The price of …

In his play, ‘Lady Windermere’s Fan’, Oscar Wilde puts one of his wonderful epigrammatic lines into the mouth of Lord Darlington when discussing what a cynic is.

‘A man who knows the price of everything, and the value of nothing.’

Cash

The price to be paid

 

Price and value came into the debate that opened this morning’s Session of the General Synod.  Birmingham Diocese had put forward a Motion borne out of concern at the cost of applying for citizenship in this country.  The figures are eye-watering! £1282 for an adult, £973 for a child.  If you make a mistake in the completing of the application for citizenship then you lose the fee and have to pay all over again when you resubmit your application.  As was pointed out, those applying have the right to stay; these are not fees designed to control the levels of immigration, to put people off.  After all, surely it is in the interests of the nation that the people living here are fully engaged with the whole of the community and society by being full citizens.  It all makes sense. That is where the values come in, the value of having a truly integrated nation, of not having parts of society excluded from the democratic processes, not having that deep sense of belonging that we want for true community cohesion.

I’ve just tried out a version of the Citizenship Test I found online and scored 17/24.  I’m not sure that that means I can be a citizen, or could be if I wasn’t.  But some of the questions are fiendish.  Yet people want to be citizens, despite the fees and despite the questions, the hoops and hurdles we put in place.

There is a wonderful exchange about citizenship in the Acts of the Apostles.  Paul has been arrested in Jerusalem and is before the Tribune who is trying to find out the truth of the accusations being brought against him.

The tribune came and asked Paul, ‘Tell me, are you a Roman citizen?’ And he said, ‘Yes.’ The tribune answered, ‘It cost me a large sum of money to get my citizenship.’ Paul said, ‘But I was born a citizen.’ (Acts 22.27-28)

So, as someone born a citizen of the UK my question to myself has been do I value what that means and the responsibilities that flow from it? And as far as my friends for whom it costs ‘a large sum of money’ what am I doing to support them?  The debate in Synod and the unanimous vote in favour of the Motion was a wonderful example of the way in which, at our best, we can give strong messages to the nation and live out the role that we have as the Established Church for the people of England, citizens and not yet citizens alike.
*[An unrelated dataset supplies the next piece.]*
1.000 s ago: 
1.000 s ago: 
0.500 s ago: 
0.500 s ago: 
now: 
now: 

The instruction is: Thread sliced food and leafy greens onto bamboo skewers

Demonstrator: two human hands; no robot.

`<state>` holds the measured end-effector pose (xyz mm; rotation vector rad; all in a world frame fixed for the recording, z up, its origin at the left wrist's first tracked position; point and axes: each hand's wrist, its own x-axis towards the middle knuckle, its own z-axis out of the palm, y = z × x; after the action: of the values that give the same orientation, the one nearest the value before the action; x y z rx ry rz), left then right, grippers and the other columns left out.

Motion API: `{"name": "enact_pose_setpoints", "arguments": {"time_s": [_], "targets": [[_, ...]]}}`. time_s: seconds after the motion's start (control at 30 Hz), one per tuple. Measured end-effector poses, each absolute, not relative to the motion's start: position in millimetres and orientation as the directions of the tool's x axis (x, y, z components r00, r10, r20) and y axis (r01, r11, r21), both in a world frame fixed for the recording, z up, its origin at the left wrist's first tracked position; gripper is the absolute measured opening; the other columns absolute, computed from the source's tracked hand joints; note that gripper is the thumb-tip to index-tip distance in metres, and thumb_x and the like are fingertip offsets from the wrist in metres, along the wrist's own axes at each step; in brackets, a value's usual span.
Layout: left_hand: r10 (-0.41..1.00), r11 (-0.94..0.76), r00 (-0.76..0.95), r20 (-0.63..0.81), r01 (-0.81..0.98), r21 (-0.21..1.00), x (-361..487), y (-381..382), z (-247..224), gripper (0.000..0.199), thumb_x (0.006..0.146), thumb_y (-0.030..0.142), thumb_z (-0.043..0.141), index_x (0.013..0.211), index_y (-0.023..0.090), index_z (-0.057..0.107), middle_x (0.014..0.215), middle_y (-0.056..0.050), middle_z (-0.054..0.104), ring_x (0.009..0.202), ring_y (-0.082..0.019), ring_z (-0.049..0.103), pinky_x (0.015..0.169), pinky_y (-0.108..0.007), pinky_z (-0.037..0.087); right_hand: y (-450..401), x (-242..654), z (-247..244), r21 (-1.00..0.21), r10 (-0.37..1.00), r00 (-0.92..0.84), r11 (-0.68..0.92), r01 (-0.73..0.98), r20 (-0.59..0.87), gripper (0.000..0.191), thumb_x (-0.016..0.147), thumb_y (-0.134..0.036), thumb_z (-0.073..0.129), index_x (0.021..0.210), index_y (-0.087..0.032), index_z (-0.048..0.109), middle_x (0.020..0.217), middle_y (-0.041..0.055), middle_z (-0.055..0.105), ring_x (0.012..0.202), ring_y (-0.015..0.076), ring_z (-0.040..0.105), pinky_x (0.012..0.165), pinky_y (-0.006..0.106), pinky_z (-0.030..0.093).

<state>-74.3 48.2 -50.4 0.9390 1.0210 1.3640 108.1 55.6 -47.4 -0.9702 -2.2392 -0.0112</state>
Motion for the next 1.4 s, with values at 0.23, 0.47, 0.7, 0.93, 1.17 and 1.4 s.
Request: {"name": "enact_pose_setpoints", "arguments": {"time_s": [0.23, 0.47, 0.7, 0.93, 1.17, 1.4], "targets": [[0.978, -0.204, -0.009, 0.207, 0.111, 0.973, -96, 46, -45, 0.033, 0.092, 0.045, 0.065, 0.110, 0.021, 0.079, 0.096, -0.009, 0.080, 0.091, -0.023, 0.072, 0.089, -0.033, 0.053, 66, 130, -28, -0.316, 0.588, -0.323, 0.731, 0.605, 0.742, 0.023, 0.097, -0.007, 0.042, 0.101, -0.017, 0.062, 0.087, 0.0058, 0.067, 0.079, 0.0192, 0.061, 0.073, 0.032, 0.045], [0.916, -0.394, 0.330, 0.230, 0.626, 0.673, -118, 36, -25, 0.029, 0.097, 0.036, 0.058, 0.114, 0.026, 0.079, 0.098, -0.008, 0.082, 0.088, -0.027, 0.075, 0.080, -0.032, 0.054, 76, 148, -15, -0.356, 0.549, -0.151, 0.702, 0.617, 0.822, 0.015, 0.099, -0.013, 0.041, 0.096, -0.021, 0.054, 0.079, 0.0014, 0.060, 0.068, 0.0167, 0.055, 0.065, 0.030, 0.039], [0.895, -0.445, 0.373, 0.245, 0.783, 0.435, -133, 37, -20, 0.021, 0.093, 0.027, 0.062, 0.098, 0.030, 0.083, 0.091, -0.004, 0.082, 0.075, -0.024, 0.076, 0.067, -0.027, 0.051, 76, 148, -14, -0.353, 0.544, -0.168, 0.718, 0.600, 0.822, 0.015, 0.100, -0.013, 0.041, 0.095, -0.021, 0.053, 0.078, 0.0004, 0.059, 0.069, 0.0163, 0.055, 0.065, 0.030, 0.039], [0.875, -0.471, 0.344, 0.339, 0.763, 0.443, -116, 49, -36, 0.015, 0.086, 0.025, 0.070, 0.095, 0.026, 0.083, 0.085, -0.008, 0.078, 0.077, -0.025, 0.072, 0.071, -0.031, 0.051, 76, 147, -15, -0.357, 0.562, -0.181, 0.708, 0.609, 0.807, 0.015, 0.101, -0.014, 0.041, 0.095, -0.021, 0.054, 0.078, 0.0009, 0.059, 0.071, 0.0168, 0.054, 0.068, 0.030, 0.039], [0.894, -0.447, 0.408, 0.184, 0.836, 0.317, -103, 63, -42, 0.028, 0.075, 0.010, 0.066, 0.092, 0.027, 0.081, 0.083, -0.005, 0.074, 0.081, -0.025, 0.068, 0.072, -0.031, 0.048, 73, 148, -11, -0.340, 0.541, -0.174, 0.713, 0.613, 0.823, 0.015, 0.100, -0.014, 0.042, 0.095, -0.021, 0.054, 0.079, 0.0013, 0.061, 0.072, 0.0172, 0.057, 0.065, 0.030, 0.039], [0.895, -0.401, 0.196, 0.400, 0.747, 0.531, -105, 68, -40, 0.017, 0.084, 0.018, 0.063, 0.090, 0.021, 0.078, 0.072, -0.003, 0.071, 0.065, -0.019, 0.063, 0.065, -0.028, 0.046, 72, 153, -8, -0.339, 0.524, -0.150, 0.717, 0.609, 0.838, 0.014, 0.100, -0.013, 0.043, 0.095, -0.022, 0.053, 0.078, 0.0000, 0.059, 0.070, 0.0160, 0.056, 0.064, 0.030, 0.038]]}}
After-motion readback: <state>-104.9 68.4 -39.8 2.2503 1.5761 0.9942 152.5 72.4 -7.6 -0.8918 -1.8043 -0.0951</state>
Two other debates were very significant.  These were about two Amending Canons. These are important pieces of legislation.  The Canons of the Church of England are part of the law of the land (now there’s a question for the citizenship test! Only joking!) and for that reason are taken very carefully through the Synod.  Any changes must secure a 2/3rds majority in each of the houses.

The first of the amendments was to Canon B8 (Of the vesture of ordained and authorized ministers during the time of divine service) which means what we wear to take services.  To be honest the Canon was being flouted in many situations, not least in some Fresh Expressions. Some clergy think that robes and vestments get in the way of mission. I don’t necessarily agree but I do think that we need Canons that work and are not brought into disrepute by simply being ignored.  I’ve also experienced in the last few months two instances in the Diocese of Southwark where I was asked not to bring robes and to speak in a service just in suit or clerical shirt.  In both instances that was exactly right.

When it came to the vote the amendments to this Canon received the necessary 2/3rds and more.

The second Canon for amendment was Canon B38 (Of the burial of the dead) dealt with the way in which the church in the past dealt with the burial of the unbaptised, the excommunicated and those who committed suicide.  The practice of the pre-reformation church was brought across to the Church of England and each of these groups was denied a Christian burial.  It was only later in the 19th century that this was changed but differences still applied.  These changes will mean that all those who die and who seek a Church of England funeral will be treated in the same way.  In fact pastoral practice left the Canons behind a long time ago.  So this has tidied that up as well and makes the Canon reflect contemporary practice and understanding.

A good mornings work.

Jesus, my Lord and King,
my saviour,
may my true citizenship be of your kingdom,
for you paid the price to set me free.
Amen.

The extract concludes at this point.